# Can goats makes my other animals sick?



## jbsimpso (Jun 30, 2016)

*Can goats make my other animals sick?*

Hi all! Within a few weeks, I'll be the new owner of two 3.5 month old wether boer goats. I'm completely new to goats. Fortunately, a lot of friends have goats and they've been giving me good advice as well as this forum. I'm learning about all of the wormers and coccidia preventative that I need to have prepared. My question is that, if my goats do get worms, is there is a chance that my chickens and dog will get them too? I'm especially worried about coccidia as well. My chickens and goats will not be sharing the same space. Currently, I have designated boots for my chicken coop so I don't risk spreading anything to them from my shoes. Do I need to have designated goat boots as well? Also, when the goats are in the yard playing with us, is there is chance my dog can become worm infested as well? My dog is an inside dog and he is on a heart wormer medicine every month but I'm a little worried that we're all going to end up with worms and my chickens might end up with coccidia. Has this happened to anyone? Thanks!


----------



## ksalvagno (Oct 6, 2009)

Coccidia is species specific.


----------



## deerbunnyfarm (Dec 14, 2015)

Haha, you're not all going to end up with worms. Many parasites are species specific, and I know the whole parasite/worm thing with goats sounds horrifying and overwhelming at first but it is really not.

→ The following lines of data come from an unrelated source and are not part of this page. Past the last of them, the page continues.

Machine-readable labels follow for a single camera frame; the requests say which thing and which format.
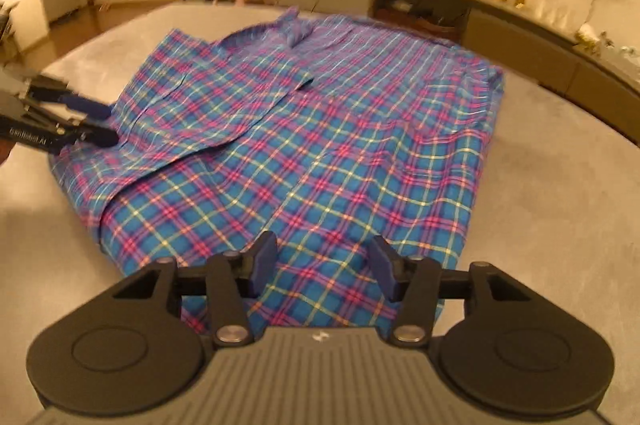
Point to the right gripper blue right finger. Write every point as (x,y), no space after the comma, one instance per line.
(388,268)

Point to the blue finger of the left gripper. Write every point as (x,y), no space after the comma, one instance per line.
(96,135)
(93,109)

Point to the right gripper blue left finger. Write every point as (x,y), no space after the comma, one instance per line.
(258,263)

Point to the blue pink plaid shirt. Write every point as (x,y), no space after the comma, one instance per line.
(326,132)

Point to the glass cups on tray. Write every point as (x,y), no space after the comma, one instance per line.
(553,13)

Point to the grey brown TV cabinet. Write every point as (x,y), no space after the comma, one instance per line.
(553,58)

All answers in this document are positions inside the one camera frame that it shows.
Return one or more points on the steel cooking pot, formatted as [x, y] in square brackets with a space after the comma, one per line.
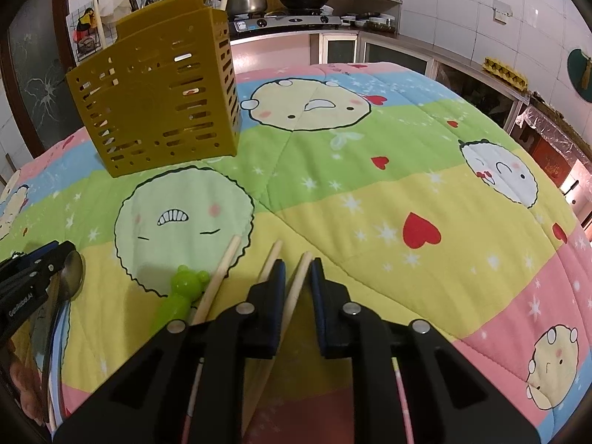
[240, 7]

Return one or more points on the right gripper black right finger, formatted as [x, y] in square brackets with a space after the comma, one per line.
[409, 383]

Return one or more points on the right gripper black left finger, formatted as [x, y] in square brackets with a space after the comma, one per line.
[185, 386]

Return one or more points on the black wok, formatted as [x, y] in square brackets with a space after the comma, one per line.
[304, 6]

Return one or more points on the wall socket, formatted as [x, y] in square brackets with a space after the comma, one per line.
[502, 11]

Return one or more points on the yellow perforated utensil holder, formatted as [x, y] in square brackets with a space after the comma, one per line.
[164, 93]

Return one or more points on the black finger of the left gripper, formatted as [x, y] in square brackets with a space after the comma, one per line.
[24, 283]

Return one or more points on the yellow egg tray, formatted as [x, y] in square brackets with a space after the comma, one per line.
[506, 72]

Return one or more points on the green round wall hanger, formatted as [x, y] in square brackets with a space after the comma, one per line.
[579, 70]

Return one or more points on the wooden chopstick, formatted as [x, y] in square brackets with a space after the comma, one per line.
[213, 287]
[273, 255]
[256, 386]

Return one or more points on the green bear-handled utensil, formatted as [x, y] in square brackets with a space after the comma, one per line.
[187, 286]

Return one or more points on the gas stove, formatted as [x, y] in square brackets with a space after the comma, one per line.
[262, 25]

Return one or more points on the metal spoon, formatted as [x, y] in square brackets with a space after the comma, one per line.
[69, 282]

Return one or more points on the colourful cartoon quilt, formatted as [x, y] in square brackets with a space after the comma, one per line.
[418, 203]

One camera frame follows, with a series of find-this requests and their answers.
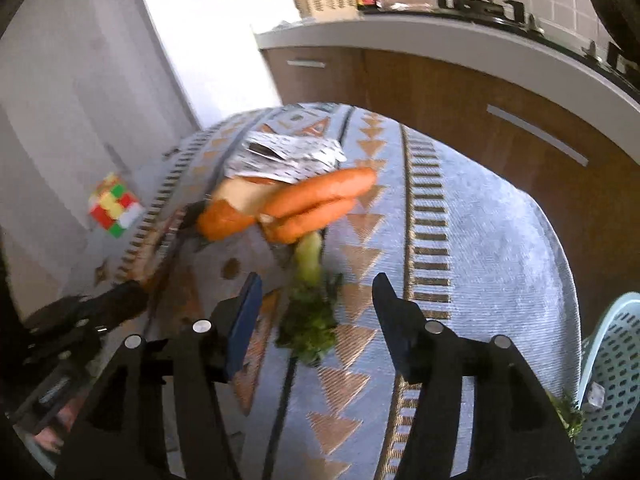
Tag green leafy vegetable scrap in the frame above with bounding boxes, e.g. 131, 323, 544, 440
276, 231, 344, 367

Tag light blue perforated trash basket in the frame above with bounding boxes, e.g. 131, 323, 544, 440
574, 292, 639, 479

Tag orange carrot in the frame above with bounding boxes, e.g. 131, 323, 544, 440
259, 167, 378, 219
262, 198, 357, 245

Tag grey patterned tablecloth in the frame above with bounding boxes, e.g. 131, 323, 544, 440
88, 103, 580, 479

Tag colourful rubik's cube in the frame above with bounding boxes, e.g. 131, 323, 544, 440
88, 174, 144, 238

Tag crumpled silver foil wrapper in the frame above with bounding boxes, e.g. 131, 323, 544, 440
224, 131, 347, 184

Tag wooden base cabinets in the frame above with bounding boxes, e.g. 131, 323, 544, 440
262, 47, 639, 333

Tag black glass gas stove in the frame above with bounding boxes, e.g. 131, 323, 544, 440
434, 0, 639, 90

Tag black wok with handle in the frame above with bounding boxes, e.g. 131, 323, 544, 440
590, 0, 640, 63

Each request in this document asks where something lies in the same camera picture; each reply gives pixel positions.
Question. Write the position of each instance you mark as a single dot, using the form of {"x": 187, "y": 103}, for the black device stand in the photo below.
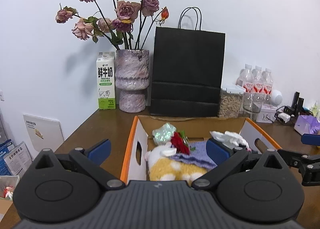
{"x": 297, "y": 104}

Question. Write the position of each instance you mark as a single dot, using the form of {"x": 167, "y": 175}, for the white charger with cables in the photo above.
{"x": 285, "y": 115}

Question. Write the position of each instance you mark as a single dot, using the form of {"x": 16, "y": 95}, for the water bottle left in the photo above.
{"x": 245, "y": 79}

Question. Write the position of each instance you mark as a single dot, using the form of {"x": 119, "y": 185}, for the water bottle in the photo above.
{"x": 258, "y": 81}
{"x": 245, "y": 79}
{"x": 267, "y": 82}

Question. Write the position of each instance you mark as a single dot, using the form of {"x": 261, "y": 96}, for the purple knitted cloth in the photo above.
{"x": 198, "y": 157}

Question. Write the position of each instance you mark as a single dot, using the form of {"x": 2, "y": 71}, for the black paper shopping bag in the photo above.
{"x": 187, "y": 71}

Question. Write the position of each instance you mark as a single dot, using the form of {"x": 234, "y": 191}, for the yellow white plush toy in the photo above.
{"x": 162, "y": 168}

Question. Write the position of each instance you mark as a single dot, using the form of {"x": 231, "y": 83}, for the white wall panel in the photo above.
{"x": 44, "y": 132}

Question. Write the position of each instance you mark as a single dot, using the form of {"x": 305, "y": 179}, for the water bottle middle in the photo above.
{"x": 258, "y": 81}

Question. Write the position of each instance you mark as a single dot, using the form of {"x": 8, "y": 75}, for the red rose wrapped flower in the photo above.
{"x": 181, "y": 143}

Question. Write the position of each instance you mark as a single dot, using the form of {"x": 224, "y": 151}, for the water bottle right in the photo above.
{"x": 267, "y": 82}

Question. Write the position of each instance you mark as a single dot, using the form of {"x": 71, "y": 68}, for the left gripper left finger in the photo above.
{"x": 99, "y": 152}

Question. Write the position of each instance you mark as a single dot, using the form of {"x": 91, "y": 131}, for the silver foil packet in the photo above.
{"x": 163, "y": 134}

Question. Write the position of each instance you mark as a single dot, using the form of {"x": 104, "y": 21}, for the clear glass jar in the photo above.
{"x": 252, "y": 104}

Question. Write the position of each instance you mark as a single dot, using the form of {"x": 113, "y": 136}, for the purple marbled vase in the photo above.
{"x": 132, "y": 79}

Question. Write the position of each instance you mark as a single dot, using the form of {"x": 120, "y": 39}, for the white tissue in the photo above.
{"x": 230, "y": 139}

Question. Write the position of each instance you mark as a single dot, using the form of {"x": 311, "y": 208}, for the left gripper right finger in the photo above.
{"x": 217, "y": 151}

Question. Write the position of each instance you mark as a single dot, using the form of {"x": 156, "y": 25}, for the purple tissue pack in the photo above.
{"x": 307, "y": 124}

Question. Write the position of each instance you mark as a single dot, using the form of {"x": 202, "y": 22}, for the green white milk carton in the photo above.
{"x": 106, "y": 81}

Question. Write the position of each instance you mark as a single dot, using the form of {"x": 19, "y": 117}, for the white round speaker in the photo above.
{"x": 276, "y": 97}

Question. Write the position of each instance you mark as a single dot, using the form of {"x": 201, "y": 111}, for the clear seed container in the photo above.
{"x": 230, "y": 101}

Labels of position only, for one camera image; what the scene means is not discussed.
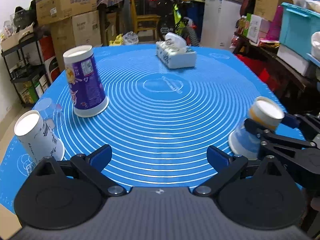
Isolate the cartoon print paper cup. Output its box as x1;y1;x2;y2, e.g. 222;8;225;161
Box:
228;96;285;160

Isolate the clear plastic cup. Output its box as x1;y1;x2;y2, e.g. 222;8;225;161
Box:
33;98;65;134

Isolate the purple white paper cup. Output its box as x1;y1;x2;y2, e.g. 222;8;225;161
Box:
63;45;109;118

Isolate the dark wooden side table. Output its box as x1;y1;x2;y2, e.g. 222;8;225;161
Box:
233;33;319;115

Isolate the red gift bag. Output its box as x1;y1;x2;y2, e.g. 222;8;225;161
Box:
236;54;279;92

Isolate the white foam box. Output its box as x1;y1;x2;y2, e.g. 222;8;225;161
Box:
277;44;316;78

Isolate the white cloth bundle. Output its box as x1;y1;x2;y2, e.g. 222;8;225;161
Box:
311;31;320;60

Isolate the blue silicone baking mat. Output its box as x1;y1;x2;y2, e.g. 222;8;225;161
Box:
0;43;309;210

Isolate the pink gift bag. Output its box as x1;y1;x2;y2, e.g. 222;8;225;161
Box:
266;5;283;41

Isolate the teal plastic storage bin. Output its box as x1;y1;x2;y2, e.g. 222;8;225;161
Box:
279;2;320;59

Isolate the white green product box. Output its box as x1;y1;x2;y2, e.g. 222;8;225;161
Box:
242;14;270;43

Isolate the white tissue pack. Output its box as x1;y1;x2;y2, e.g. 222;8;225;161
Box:
156;32;197;69

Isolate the black metal shelf rack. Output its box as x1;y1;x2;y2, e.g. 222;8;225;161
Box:
1;31;50;107

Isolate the white chest freezer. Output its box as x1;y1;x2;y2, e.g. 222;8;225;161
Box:
200;0;242;50

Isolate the white plastic bag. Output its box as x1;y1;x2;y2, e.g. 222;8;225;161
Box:
123;31;139;45

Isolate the lower cardboard box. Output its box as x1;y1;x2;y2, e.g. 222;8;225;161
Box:
50;10;102;71

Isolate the wooden yellow chair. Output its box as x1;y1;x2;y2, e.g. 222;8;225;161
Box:
129;0;161;41

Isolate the green black bicycle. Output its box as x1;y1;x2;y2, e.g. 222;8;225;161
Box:
152;0;200;47

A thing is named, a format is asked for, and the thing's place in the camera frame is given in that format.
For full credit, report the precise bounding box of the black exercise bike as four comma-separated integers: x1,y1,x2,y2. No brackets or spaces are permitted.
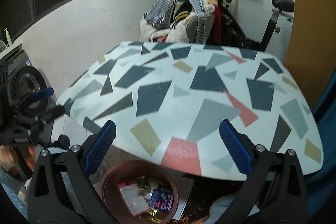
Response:
200,0,295,53

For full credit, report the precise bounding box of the striped shirt clothes pile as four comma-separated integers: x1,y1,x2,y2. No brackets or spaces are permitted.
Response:
139,0,222,45

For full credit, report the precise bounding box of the left hand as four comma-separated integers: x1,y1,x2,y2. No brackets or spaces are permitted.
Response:
0,145,36,176

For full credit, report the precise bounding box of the gold foil wrapper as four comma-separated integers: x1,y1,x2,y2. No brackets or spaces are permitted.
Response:
141,208,163,223

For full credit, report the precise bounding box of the blue milk carton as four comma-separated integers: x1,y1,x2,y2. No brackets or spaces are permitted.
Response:
148,188,174,211

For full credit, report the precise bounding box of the clear plastic label package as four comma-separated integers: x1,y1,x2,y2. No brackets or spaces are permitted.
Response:
117,181,149,217

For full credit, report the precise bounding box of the washing machine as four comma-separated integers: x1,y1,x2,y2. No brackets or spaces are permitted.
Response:
1,46,55,142

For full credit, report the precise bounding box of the wooden orange board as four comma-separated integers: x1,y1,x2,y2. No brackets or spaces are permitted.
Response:
284,0,335,107

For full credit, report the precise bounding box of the brown round trash bin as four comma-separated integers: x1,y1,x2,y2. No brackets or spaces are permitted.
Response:
98,160,179,223

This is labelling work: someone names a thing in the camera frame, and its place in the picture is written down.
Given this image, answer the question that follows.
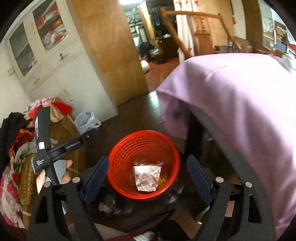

Of course you have to stay on top of things and check them often but goats won't give your dog or chickens any diseases. Heck, my dogs munch out on goat berries sometimes.... And they're healthy as a horse!


----------



## ksalvagno (Oct 6, 2009)

The dog could end up with worms if eats goat poop.


----------



## PurpleToad (Feb 14, 2016)

The vet told me to watch the dog around the goats when they had coccidia, same with the cats, but that the chance of spread was slim to none as long as no one ate anyone else's poop...which with a dog that's questionable, the cats hated the goats (this was when we had the goats inside). You can also put barnyard lime ($2.49 a bag at my local Tractor Supply; it's shelved in the horse care section there) down on the ground where the goats play/poop/eat/sleep to help keep the coccidia low...or so the vets told me. Also on my concrete floors in the goat house it helps keep the ammonia smell down a little bit from their urine, kind of like baking soda for cat litter.


----------



## Dayna (Aug 16, 2012)

I'm pretty sure goats and dogs can pass tapeoworms around


----------



## Snookie (Mar 25, 2015)

My pyr eats goat and chicken poo :shock: - he's very healthy (no worms at last vet visit). He gets heartworm preventative monthly which is basically ivermectin so I think that keeps things at bay.


----------